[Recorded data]
::::::::::

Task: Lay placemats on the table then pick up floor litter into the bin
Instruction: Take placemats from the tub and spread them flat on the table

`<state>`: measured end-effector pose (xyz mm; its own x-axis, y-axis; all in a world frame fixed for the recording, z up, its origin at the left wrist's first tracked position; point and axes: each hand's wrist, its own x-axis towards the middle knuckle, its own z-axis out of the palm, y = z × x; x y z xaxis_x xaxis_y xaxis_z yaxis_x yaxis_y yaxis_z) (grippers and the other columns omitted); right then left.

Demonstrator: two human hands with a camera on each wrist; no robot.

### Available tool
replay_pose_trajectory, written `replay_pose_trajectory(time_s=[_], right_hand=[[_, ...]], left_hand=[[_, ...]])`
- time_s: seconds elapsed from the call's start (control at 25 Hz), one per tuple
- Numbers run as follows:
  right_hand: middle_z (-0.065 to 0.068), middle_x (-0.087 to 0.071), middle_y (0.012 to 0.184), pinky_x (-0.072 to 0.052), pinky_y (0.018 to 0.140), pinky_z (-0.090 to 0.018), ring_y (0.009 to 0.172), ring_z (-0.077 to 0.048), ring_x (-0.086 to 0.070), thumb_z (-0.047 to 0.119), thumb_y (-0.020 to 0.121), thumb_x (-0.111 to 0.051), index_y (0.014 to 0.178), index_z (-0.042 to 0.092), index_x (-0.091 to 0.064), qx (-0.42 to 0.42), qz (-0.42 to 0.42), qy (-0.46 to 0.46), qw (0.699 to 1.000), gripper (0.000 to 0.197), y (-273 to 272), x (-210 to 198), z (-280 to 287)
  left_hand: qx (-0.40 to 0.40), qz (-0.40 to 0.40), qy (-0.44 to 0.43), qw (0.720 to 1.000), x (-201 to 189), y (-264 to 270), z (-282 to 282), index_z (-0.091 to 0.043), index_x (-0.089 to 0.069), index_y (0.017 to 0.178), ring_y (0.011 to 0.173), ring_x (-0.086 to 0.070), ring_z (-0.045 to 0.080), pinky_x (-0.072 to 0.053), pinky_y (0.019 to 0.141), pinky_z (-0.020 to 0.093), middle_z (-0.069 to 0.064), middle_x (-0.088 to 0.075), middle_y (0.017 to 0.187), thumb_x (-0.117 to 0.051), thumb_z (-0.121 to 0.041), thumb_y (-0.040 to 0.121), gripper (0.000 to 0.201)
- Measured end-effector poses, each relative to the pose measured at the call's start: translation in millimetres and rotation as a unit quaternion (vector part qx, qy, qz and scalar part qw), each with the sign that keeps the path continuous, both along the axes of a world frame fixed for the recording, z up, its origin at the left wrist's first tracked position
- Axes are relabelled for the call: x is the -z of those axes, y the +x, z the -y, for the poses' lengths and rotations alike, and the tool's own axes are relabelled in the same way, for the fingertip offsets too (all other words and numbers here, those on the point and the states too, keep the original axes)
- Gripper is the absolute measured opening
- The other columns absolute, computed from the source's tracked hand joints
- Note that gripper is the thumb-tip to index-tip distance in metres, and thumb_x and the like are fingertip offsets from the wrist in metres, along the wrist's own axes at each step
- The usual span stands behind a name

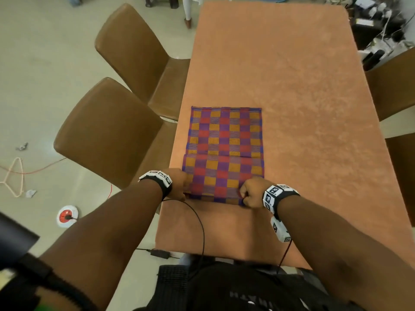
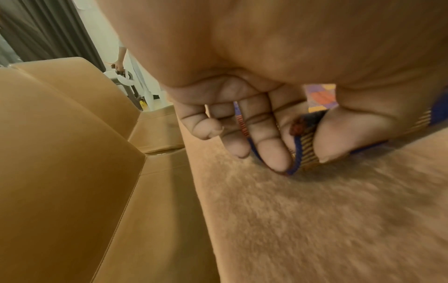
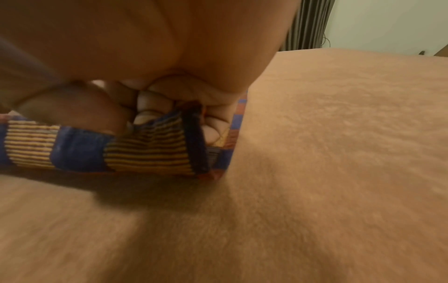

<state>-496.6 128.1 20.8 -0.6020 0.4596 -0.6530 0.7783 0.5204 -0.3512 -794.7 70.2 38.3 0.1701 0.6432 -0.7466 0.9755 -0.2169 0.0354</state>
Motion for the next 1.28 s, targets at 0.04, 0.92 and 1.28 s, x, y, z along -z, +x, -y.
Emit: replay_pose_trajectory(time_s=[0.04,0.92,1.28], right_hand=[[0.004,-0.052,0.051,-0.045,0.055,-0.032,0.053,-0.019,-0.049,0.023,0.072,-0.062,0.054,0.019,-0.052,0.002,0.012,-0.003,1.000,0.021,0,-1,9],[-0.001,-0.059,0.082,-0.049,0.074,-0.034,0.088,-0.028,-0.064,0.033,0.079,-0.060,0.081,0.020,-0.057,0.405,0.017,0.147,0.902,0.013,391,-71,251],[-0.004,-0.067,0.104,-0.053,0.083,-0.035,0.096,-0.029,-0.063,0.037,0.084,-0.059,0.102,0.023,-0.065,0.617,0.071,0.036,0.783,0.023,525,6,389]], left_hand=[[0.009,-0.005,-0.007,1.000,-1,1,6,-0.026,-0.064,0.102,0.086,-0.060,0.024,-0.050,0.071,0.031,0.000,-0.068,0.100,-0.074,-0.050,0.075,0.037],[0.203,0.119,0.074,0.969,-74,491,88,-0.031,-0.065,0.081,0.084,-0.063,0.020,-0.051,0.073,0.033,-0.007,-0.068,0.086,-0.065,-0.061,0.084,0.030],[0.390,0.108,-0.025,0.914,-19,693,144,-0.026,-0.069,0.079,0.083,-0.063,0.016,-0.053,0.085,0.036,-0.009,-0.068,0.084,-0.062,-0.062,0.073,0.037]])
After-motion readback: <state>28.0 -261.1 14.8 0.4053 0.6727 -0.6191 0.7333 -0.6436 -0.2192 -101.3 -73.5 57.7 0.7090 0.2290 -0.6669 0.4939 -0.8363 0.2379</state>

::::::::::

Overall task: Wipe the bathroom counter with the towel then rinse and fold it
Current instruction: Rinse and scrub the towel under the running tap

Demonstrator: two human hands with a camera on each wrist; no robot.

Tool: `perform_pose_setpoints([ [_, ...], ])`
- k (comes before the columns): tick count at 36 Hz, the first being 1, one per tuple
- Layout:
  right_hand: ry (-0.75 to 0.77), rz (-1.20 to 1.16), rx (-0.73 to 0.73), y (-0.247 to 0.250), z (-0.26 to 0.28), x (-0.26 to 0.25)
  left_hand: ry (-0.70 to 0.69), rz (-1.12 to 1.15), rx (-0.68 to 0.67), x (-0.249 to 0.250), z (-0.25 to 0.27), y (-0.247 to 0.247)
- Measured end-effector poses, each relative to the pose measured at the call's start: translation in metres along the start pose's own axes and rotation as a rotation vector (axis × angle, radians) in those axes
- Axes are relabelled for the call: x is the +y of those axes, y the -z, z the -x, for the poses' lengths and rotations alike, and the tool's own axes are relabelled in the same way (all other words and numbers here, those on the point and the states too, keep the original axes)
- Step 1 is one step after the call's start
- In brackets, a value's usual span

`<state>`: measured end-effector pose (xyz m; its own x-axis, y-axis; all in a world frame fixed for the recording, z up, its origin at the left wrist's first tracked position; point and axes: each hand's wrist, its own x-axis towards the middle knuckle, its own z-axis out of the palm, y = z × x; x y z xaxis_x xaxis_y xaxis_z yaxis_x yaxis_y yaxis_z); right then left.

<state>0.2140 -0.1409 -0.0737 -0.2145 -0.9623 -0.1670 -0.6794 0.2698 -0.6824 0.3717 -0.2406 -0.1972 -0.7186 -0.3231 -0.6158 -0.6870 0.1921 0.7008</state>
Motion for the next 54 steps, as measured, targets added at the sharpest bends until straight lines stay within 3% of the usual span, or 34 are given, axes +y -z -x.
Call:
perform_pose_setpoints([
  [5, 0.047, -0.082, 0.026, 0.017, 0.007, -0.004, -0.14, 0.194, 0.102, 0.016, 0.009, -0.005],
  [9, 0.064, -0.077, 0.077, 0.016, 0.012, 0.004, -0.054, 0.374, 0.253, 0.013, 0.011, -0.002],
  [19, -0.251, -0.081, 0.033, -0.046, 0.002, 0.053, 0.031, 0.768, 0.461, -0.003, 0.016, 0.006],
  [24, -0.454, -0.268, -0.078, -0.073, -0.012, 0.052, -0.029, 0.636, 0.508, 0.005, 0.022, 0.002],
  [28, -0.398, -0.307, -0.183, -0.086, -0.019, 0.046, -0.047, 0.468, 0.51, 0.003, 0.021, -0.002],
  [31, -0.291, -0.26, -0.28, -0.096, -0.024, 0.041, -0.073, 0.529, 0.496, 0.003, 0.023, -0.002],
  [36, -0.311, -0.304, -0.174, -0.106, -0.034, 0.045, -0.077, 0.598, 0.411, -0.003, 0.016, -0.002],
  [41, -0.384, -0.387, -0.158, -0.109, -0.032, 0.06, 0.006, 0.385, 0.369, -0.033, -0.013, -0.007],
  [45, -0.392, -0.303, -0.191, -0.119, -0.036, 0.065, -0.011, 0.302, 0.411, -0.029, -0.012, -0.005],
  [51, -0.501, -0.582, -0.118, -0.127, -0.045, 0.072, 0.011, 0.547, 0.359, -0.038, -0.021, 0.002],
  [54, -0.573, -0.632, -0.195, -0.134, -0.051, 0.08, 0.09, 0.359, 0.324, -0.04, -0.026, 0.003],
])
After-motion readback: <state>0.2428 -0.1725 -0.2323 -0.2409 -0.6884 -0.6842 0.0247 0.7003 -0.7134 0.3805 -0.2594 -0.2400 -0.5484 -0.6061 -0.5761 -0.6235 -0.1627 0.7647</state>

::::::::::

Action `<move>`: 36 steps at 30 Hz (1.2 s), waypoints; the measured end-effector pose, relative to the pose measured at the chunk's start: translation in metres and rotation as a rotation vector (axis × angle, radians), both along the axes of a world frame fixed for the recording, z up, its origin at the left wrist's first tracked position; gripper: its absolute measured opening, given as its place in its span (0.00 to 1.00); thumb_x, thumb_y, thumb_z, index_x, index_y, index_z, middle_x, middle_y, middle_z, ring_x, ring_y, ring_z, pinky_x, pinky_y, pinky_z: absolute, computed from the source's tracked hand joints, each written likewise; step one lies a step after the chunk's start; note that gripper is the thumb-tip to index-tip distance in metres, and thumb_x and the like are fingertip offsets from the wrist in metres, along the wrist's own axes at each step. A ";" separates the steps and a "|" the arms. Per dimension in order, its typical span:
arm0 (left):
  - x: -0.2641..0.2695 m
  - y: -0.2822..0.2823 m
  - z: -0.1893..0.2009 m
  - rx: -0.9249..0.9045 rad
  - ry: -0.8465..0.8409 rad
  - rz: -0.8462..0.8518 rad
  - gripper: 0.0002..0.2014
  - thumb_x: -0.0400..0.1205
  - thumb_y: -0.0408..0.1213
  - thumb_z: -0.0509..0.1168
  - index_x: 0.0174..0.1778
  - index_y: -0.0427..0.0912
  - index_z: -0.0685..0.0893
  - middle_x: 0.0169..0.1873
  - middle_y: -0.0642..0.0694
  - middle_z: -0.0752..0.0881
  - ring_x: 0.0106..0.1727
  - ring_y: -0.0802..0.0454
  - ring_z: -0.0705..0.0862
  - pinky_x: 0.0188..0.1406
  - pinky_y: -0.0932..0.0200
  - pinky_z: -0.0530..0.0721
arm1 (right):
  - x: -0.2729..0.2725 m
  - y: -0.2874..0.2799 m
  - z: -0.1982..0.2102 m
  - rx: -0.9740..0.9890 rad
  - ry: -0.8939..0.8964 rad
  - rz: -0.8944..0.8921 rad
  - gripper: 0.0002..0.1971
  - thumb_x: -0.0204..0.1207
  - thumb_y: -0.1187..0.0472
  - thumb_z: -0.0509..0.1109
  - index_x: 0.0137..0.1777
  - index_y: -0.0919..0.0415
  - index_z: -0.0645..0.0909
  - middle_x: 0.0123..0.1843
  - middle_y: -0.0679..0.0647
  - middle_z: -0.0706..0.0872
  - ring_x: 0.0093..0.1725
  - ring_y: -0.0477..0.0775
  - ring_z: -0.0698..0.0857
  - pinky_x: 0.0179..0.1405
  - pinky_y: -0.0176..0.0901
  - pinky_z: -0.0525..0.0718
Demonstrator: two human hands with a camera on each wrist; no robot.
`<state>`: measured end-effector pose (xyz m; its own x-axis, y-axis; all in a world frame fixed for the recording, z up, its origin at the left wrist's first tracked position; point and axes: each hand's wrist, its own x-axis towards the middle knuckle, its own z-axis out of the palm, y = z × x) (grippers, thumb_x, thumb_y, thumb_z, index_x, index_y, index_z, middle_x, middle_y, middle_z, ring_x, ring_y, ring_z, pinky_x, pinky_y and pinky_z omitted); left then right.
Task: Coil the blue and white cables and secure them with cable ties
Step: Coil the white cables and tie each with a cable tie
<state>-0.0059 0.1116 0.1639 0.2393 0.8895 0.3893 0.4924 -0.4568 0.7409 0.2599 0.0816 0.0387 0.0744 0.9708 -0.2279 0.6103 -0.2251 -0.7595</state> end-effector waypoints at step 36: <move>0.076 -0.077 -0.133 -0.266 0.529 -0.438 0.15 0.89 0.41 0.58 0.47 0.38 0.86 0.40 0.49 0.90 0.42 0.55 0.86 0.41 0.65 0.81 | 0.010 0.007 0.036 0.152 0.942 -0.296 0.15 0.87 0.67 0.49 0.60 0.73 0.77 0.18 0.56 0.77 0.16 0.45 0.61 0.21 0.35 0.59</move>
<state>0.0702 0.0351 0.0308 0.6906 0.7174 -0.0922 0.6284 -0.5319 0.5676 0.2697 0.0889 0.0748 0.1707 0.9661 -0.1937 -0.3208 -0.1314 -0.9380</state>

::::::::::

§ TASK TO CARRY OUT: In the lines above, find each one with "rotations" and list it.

§ COMPLETED TASK:
- Axes are relabelled for the call: x is the -z of those axes, y the +x, z the -y, for the poses' lengths and rotations alike, and the tool's own axes are relabelled in the same way, for the fingertip offsets too (all other words and numbers here, those on the point and the states too, keep the original axes)
- Axes are relabelled for the call: x is the +y of those axes, y the -z, z the -x, for the poses' lengths and rotations alike, and the tool's own axes are relabelled in the same way (all other words and numbers here, those on the point and the states too, keep the original axes)

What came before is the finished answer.